● EXERCISE GOAL
Among the lines of the records, find all that carry the word "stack" and copy them.

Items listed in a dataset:

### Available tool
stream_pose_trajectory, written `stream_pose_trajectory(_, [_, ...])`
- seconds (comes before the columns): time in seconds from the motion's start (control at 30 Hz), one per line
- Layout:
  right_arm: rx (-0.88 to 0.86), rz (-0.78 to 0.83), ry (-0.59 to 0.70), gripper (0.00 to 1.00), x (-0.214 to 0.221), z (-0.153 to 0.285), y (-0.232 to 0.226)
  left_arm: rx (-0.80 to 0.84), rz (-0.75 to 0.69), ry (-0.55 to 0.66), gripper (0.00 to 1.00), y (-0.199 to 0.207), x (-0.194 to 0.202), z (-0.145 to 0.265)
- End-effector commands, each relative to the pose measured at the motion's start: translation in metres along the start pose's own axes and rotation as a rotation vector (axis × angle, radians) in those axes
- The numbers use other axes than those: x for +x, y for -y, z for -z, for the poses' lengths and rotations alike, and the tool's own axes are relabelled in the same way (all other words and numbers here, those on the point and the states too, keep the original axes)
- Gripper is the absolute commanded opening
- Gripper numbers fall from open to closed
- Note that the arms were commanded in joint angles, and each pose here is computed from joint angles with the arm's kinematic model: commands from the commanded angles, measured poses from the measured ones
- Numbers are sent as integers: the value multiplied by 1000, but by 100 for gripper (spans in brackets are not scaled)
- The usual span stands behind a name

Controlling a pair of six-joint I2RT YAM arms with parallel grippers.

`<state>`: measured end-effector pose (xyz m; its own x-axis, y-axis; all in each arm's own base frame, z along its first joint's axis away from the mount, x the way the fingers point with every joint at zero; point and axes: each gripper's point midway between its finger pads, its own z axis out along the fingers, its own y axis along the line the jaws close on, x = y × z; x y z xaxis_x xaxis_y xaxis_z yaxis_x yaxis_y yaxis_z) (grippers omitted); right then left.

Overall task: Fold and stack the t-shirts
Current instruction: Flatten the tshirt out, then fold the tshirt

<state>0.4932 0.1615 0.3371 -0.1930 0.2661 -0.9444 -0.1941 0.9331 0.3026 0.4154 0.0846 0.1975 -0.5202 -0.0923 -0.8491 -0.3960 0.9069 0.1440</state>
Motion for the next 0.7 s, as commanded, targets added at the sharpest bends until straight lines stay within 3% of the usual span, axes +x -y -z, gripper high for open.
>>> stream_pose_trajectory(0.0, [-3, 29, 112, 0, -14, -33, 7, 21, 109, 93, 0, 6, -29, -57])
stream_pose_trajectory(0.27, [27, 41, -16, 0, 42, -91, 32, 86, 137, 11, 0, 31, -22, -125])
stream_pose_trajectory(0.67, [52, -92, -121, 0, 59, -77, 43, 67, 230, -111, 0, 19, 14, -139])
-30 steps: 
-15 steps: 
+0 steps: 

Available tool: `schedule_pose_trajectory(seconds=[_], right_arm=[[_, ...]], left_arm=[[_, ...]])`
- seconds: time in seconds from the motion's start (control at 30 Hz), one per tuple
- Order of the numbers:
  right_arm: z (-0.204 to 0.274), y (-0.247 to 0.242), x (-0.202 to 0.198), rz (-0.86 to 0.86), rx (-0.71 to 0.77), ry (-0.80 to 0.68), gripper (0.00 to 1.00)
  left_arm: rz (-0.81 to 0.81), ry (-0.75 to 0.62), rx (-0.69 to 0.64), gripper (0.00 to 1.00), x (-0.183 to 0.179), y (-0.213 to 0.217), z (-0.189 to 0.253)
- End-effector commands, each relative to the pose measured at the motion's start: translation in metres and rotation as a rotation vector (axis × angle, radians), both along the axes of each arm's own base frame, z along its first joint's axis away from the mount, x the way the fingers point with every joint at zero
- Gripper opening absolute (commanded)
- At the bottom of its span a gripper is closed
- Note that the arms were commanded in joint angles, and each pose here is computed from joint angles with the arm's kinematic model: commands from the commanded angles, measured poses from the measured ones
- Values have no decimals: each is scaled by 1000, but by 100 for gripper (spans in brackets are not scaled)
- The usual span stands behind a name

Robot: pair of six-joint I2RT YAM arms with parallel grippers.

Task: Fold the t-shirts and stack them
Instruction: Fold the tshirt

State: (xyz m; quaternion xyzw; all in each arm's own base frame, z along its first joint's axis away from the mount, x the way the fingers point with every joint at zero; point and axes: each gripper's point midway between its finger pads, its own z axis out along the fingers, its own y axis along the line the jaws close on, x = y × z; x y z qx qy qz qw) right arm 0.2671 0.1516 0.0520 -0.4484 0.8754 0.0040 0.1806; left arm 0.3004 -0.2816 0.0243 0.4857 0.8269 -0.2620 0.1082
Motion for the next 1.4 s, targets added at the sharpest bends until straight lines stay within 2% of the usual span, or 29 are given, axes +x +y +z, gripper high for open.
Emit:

● EXPECTED ANSWER
Overall task: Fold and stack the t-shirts
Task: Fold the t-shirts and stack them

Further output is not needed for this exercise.